Tagging large files with Stanford's Part-Of-Speech Tagger

Question

I am currently using Java and the IntelliJ IDE to run Stanford's POS tagger. I have set it up using this tutorial: (http://new.galalaly.me/index.php/2011/05/tagging-text-with-stanford-pos-tagger-in-java-applications/). It is running correctly, however, it only outputs roughly two paragraphs worth of text even when I give it much more content than that (the file I have has a size of 774 KB worth of text).

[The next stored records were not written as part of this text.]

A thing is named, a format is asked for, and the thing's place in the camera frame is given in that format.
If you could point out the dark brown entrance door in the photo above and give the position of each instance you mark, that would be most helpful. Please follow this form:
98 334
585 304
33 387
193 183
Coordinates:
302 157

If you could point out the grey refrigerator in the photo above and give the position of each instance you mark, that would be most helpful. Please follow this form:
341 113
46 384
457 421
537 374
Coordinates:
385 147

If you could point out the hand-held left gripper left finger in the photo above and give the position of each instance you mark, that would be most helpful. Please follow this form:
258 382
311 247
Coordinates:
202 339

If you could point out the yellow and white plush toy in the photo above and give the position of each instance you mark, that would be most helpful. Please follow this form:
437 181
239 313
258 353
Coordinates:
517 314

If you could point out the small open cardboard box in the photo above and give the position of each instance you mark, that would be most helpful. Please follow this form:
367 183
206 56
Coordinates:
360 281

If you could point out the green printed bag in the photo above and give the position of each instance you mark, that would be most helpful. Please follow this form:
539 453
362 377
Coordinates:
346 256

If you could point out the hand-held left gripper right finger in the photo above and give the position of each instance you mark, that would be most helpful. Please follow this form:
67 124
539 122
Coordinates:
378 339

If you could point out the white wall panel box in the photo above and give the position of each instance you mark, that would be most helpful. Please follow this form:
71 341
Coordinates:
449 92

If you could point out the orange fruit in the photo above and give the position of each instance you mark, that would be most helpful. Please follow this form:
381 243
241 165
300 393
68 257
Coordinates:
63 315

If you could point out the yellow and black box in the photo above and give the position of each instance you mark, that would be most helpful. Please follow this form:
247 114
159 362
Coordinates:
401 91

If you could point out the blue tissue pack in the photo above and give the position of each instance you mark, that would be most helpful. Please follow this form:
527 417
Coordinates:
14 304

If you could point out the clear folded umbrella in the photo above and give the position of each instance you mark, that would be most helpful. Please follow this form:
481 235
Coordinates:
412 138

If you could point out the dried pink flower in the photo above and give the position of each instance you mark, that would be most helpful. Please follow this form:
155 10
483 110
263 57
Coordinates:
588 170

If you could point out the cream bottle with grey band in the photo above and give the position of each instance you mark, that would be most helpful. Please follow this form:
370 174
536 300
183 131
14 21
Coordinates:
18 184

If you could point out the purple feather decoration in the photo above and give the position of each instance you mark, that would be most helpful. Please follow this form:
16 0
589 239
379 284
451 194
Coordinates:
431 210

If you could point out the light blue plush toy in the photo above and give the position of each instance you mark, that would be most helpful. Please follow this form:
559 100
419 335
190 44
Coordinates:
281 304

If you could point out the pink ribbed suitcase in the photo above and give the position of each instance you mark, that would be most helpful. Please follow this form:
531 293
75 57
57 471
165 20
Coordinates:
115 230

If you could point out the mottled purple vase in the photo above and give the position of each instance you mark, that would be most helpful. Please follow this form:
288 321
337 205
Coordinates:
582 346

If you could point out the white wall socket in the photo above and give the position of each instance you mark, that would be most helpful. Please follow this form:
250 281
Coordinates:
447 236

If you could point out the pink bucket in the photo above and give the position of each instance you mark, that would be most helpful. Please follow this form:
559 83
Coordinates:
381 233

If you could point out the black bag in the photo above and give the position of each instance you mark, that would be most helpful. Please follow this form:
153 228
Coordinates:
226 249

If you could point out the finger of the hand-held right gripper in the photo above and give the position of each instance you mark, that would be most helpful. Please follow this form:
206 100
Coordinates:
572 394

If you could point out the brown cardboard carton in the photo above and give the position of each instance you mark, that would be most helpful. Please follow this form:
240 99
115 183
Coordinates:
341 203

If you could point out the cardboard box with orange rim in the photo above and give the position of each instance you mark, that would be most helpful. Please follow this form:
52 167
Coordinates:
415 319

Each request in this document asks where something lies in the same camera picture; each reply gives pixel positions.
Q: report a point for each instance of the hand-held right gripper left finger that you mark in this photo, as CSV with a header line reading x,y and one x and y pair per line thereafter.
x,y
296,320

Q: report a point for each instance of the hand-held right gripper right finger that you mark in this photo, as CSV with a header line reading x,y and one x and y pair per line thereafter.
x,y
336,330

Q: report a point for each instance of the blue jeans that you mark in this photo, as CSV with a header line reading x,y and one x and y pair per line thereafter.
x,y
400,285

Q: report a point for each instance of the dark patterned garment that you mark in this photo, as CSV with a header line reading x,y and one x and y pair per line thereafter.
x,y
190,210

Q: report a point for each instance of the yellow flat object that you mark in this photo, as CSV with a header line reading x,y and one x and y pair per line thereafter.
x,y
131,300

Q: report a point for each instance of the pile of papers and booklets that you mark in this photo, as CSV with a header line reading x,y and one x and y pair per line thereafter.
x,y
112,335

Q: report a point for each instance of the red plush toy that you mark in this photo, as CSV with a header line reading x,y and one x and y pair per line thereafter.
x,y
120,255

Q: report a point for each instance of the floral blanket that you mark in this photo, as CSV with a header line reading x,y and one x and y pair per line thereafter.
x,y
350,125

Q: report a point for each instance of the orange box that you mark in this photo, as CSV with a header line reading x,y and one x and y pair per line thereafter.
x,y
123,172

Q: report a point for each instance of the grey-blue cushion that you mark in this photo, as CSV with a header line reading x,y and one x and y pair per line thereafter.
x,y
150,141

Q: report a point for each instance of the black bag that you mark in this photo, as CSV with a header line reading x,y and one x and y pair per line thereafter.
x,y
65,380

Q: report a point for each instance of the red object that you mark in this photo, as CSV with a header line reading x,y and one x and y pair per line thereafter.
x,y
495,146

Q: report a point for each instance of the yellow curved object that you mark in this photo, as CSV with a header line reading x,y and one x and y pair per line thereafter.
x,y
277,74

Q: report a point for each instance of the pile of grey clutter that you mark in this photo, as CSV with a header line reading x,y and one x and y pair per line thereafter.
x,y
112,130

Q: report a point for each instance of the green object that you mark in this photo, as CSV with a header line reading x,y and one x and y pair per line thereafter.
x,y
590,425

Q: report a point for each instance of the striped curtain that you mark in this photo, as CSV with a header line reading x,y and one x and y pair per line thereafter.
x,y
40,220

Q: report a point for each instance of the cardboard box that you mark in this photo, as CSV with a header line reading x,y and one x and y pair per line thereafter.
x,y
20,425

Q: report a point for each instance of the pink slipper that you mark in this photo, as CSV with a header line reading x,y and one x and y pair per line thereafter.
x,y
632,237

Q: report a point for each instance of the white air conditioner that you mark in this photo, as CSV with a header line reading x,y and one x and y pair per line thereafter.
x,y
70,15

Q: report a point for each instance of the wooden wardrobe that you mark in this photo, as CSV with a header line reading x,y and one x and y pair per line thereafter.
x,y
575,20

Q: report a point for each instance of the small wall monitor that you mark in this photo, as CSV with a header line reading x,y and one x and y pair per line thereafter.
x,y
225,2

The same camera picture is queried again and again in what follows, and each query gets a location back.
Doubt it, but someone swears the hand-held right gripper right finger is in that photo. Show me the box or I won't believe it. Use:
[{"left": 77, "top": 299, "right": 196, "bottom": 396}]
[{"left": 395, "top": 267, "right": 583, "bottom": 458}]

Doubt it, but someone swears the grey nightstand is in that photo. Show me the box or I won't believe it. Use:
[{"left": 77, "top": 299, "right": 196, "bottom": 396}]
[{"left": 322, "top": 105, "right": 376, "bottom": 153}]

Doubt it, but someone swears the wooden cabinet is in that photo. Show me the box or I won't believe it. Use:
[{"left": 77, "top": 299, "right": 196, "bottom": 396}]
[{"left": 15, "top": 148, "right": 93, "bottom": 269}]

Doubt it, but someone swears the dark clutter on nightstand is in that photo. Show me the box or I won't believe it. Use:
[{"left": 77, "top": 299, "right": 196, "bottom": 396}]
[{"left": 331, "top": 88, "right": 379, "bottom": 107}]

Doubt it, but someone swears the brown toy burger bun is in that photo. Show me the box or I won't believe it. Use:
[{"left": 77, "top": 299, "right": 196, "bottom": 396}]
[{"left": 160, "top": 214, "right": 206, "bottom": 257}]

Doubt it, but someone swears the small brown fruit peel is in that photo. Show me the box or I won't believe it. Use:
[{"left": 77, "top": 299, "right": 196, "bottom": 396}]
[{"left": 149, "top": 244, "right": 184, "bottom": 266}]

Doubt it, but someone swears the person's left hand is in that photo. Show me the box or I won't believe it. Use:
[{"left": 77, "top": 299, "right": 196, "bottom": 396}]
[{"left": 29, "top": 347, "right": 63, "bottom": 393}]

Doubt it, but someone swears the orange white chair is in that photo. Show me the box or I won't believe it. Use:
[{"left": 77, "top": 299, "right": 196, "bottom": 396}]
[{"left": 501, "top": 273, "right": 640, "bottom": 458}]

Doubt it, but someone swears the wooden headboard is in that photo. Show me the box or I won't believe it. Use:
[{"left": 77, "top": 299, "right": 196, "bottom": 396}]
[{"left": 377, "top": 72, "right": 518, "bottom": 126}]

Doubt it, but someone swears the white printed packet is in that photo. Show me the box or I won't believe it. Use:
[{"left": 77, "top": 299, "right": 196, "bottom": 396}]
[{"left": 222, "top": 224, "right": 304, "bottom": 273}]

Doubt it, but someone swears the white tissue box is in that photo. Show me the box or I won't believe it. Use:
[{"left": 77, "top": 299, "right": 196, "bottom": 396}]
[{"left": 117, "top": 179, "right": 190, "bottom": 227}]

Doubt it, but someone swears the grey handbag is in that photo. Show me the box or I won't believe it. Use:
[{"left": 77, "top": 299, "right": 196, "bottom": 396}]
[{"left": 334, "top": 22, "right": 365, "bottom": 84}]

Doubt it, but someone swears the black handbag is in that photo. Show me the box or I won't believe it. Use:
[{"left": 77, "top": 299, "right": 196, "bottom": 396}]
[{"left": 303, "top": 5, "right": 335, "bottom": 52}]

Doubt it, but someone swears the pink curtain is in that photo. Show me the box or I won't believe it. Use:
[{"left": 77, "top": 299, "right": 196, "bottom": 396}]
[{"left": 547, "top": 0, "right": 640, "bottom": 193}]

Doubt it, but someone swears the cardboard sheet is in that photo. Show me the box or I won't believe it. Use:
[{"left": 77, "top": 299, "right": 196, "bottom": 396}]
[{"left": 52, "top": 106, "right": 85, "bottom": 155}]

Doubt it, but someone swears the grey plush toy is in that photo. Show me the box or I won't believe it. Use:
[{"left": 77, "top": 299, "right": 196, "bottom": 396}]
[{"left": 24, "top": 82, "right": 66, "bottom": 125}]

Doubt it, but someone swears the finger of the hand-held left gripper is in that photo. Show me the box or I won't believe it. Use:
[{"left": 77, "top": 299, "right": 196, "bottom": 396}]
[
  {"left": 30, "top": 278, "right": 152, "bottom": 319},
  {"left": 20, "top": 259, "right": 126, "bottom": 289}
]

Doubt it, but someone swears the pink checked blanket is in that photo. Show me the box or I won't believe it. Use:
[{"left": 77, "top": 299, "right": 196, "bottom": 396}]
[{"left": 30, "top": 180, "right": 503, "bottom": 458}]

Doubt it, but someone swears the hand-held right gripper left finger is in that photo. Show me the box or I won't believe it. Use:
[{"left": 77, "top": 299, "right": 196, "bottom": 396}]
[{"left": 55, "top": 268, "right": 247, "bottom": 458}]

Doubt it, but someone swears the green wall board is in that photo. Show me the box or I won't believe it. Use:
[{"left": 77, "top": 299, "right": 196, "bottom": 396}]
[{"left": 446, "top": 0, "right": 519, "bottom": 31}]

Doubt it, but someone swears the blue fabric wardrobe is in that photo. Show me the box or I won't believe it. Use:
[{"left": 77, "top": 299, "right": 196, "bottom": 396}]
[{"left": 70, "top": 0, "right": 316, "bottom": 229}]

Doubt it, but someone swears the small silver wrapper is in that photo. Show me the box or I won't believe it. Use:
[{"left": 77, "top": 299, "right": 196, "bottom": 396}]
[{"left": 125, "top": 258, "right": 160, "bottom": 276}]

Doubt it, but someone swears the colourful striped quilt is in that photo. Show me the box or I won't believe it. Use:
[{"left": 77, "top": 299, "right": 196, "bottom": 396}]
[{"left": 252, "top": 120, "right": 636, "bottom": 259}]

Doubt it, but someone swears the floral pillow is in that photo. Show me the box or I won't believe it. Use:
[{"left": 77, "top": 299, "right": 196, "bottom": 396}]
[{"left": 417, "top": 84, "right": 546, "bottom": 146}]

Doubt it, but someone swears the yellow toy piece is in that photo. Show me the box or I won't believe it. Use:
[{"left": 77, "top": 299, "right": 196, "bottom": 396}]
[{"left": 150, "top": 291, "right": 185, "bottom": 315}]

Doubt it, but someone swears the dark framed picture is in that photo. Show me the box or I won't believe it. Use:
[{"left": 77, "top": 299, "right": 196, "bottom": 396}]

At the bottom of the tutorial it states this for memory problems:

It turns out that the problem is that eclipse allocates on 256MB of memory by default. RightClick on the Project->Run as->Run Configurations->Go to the arguments tab-> under VM arguments type -Xmx2048m This will set the allocated memory to 2GB and all the tagger files should run now.

I have configured IntelliJ to use 4GB of memory per this answer: How to increase IDE memory limit in IntelliJ IDEA on Mac?

Yet, it did not change the amount of outputted text in the slightest.

What else could be causing this to happen?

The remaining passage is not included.